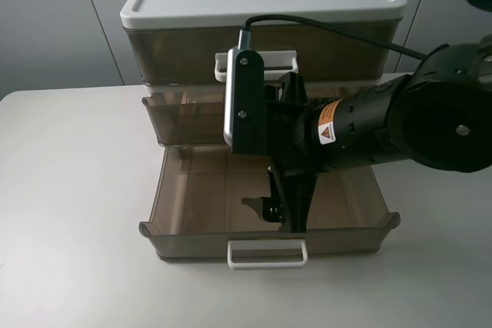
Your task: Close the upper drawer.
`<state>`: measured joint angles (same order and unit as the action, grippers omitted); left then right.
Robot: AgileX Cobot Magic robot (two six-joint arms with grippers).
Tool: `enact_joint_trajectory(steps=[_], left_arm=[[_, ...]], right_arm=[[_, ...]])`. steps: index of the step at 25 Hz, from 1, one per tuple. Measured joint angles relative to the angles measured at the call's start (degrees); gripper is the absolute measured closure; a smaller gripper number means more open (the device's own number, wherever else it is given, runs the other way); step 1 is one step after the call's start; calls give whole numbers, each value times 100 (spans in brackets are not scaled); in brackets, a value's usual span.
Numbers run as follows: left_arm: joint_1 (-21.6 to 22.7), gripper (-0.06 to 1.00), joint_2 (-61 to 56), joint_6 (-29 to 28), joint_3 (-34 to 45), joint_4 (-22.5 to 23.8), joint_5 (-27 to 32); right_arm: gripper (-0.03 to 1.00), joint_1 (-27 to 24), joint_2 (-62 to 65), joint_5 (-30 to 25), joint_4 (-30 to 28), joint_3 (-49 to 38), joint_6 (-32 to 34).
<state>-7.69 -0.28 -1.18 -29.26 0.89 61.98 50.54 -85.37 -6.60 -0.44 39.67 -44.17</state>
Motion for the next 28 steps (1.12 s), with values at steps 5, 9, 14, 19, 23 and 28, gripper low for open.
enact_joint_trajectory(steps=[5, 9, 14, 19, 23, 28], left_arm=[[0, 20, 0, 0, 0, 0, 0], [0, 20, 0, 0, 0, 0, 0], [0, 20, 0, 0, 0, 0, 0], [0, 20, 0, 0, 0, 0, 0], [0, 20, 0, 0, 0, 0, 0], [0, 20, 0, 0, 0, 0, 0]], right_arm=[[27, 0, 23, 0, 0, 0, -13], [27, 0, 245, -230, 0, 0, 175], [27, 0, 370, -1013, 195, 0, 423], [27, 0, 370, -1170, 328, 0, 445], [27, -5, 292, -1163, 497, 0, 445], [27, -83, 31, -984, 563, 0, 445]])
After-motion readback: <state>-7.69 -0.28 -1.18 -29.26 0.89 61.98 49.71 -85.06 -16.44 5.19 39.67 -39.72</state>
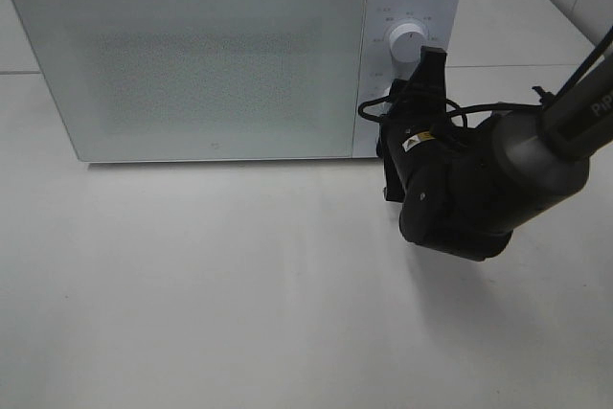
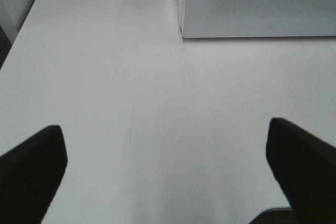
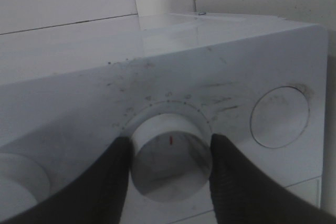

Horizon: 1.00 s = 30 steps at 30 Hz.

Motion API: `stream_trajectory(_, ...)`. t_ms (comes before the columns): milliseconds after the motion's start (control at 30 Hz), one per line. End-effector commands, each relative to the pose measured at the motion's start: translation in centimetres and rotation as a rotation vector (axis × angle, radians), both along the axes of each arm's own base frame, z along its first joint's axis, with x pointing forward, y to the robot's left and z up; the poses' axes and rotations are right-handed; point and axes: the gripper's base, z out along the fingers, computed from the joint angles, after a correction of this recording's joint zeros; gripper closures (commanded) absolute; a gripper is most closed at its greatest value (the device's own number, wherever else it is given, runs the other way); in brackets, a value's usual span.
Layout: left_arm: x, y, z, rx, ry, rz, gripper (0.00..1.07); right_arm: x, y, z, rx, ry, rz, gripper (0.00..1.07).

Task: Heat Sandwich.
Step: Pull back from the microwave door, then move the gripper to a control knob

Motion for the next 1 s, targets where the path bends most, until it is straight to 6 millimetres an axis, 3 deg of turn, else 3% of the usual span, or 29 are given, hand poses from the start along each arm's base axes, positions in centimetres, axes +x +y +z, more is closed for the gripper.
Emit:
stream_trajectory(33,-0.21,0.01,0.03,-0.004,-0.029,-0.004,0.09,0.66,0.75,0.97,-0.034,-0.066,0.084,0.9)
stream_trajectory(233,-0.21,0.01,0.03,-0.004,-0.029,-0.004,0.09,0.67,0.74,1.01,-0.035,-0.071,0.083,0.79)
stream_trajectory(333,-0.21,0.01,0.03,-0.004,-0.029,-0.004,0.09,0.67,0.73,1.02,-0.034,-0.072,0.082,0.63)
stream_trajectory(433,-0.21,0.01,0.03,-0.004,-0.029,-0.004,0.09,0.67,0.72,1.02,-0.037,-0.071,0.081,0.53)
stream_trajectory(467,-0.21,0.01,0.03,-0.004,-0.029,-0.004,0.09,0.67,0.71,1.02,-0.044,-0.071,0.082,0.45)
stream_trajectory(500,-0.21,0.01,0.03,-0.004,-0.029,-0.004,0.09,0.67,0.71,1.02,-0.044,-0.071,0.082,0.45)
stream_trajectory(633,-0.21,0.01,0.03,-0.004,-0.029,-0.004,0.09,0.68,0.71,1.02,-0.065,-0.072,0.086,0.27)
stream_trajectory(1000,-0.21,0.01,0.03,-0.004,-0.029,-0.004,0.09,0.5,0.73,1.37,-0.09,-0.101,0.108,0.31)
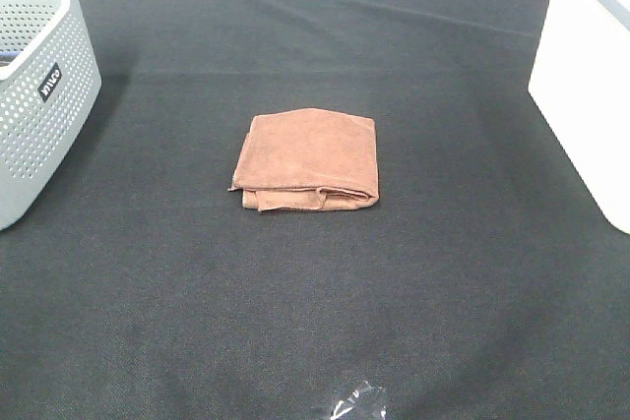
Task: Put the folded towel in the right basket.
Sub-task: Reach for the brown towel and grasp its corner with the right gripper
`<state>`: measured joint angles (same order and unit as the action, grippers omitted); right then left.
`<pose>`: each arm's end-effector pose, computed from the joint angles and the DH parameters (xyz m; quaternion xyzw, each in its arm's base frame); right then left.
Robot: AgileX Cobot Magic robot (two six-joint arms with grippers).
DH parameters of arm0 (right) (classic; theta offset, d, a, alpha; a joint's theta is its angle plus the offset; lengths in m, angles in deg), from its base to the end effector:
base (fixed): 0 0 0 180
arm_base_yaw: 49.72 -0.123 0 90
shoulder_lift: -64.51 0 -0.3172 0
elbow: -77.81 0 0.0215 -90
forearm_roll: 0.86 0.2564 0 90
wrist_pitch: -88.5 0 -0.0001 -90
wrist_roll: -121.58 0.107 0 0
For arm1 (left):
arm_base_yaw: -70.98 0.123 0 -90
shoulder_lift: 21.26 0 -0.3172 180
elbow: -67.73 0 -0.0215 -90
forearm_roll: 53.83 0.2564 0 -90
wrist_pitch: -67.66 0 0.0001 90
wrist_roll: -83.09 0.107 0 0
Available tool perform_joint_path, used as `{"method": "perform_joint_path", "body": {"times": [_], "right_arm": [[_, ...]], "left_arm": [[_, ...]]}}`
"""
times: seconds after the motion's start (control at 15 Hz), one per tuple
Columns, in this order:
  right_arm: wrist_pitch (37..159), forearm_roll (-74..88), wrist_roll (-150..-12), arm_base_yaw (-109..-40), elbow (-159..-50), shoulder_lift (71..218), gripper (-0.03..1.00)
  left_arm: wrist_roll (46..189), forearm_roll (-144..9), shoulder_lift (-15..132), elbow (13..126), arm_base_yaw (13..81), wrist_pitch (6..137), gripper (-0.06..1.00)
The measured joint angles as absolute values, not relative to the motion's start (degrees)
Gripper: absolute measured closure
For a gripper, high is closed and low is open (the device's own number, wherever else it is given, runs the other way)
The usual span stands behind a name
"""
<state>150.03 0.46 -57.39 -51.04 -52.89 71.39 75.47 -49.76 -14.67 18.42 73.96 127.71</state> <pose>-0.0192 0.0017 0.2717 -0.0027 0.8558 0.0221 0.5168 -0.0191 0.0056 0.2742 -0.0795 0.8435 0.0140 0.5310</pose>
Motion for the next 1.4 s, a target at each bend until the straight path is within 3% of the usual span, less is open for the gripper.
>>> {"method": "perform_joint_path", "body": {"times": [1.4], "right_arm": [[150.03,0.52,-57.39,-51.04,-52.89,71.39,0.0]], "left_arm": [[75.47,-49.76,-14.67,18.42,73.96,127.71,-0.05]]}}
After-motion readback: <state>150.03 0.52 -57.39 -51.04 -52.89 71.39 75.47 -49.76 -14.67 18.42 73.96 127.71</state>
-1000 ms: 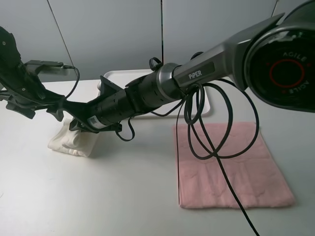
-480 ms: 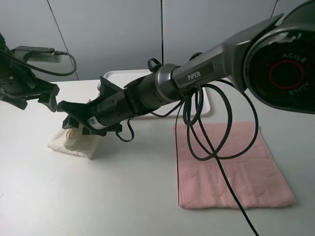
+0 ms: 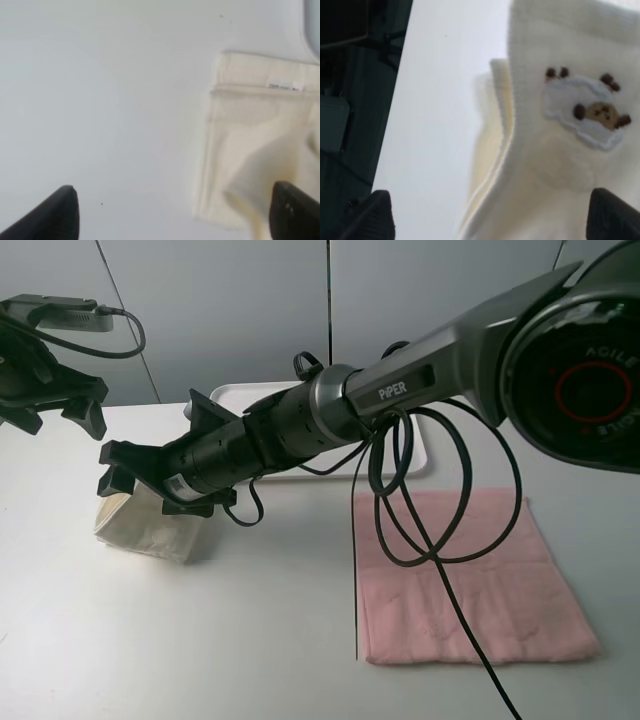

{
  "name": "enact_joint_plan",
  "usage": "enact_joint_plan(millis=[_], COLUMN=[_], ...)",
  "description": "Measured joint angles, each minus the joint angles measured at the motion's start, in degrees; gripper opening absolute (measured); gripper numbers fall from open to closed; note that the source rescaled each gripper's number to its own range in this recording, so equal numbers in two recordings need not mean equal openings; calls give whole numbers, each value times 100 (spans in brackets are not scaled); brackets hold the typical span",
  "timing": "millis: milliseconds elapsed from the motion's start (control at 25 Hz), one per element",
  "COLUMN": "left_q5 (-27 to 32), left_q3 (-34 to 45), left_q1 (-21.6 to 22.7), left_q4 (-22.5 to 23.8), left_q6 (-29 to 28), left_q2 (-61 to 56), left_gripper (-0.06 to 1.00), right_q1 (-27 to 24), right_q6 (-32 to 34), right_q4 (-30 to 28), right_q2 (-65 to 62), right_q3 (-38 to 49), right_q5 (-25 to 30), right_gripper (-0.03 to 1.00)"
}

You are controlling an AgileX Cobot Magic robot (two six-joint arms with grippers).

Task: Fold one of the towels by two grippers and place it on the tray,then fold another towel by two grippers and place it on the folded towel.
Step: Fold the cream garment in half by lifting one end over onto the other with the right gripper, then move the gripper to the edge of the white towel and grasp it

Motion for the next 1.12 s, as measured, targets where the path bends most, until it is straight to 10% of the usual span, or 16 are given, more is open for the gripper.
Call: enact_joint_plan(millis=[280, 760, 1120], left_q5=[602, 659, 691], left_q3=[-501, -501, -501], left_q1=[0, 0, 0], left_q4=[-44, -440, -560], left_q6=[197, 467, 515], left_q2=[-25, -25, -25], left_gripper=[98, 98, 98], right_q1=[39, -430, -430], right_q6=[154, 3575, 4217], right_q4=[-75, -3860, -4544], right_q2=[-62, -249, 168], right_q3=[-157, -189, -585], right_q5=[29, 266, 855], right_gripper=[84, 84, 84])
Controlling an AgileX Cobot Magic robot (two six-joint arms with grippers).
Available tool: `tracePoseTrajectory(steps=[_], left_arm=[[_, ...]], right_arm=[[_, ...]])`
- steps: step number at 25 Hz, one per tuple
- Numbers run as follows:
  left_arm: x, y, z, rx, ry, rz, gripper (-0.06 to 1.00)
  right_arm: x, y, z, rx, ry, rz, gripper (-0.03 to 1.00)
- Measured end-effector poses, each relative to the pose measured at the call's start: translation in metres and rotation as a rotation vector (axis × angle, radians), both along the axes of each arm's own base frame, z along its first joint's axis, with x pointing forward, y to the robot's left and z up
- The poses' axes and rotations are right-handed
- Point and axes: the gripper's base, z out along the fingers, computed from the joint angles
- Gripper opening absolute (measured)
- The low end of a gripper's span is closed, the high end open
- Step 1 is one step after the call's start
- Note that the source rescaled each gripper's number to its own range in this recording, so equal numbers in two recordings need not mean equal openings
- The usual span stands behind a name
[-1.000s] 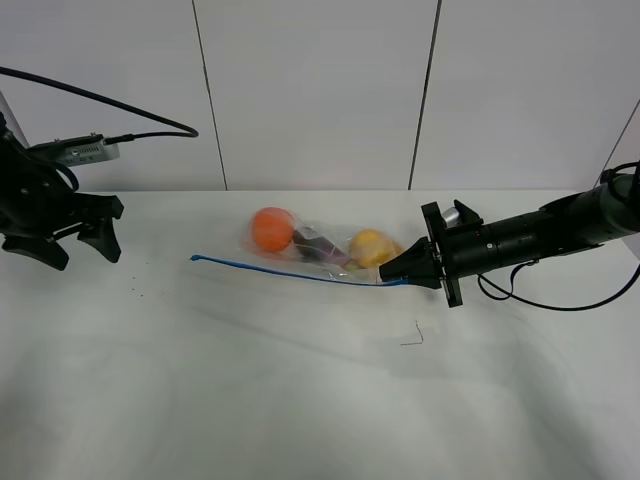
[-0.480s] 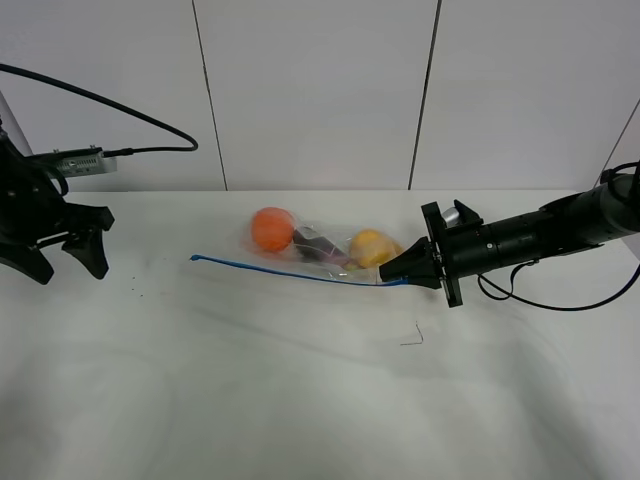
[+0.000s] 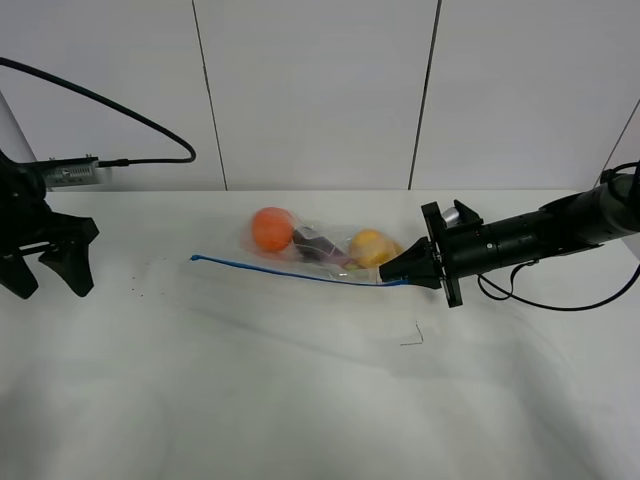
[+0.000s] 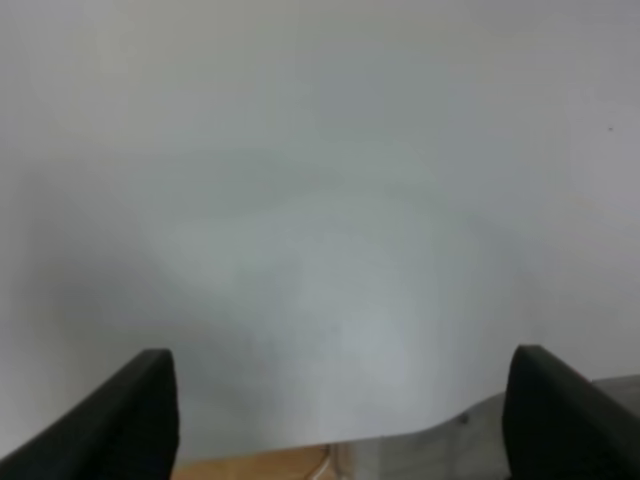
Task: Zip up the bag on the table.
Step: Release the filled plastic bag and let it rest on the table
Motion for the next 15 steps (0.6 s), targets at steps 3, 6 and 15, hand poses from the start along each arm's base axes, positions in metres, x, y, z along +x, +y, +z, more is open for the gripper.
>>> tracePoseTrajectory(steps=[3,6,15], left_arm=[[-0.02,-0.001,0.006,-0.003,-0.008,0.046,0.96],[-0.046,-0.001,0.005,-0.004,0.004,0.059,0.96],[-0.137,-0.004,-0.01,0.005,0.006,0.06,0.96]], right_arm=[[0.0,0.0,0.0,-0.004,0.0,0.005,0.0],[-0.001,0.0,-0.001,-0.006,0.0,0.008,0.0],[-0.001,0.0,-0.001,-0.008,0.0,0.011,0.0]])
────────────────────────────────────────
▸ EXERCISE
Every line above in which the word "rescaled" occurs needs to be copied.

▸ WRITTEN ANSWER
  "description": "Measured joint angles, each minus the joint angles measured at the motion's start, in degrees; gripper opening absolute (measured); gripper numbers fall from open to closed; note that the source rescaled each gripper's number to its own range in this recording, so equal numbers in two recordings need not mean equal openings; calls give whole numbers, each value times 100 (spans in brackets are not scaled); brackets hold the typical span",
- Note that the source rescaled each gripper's number to its own range in this recording, so equal numbers in two recordings need not mean equal openings

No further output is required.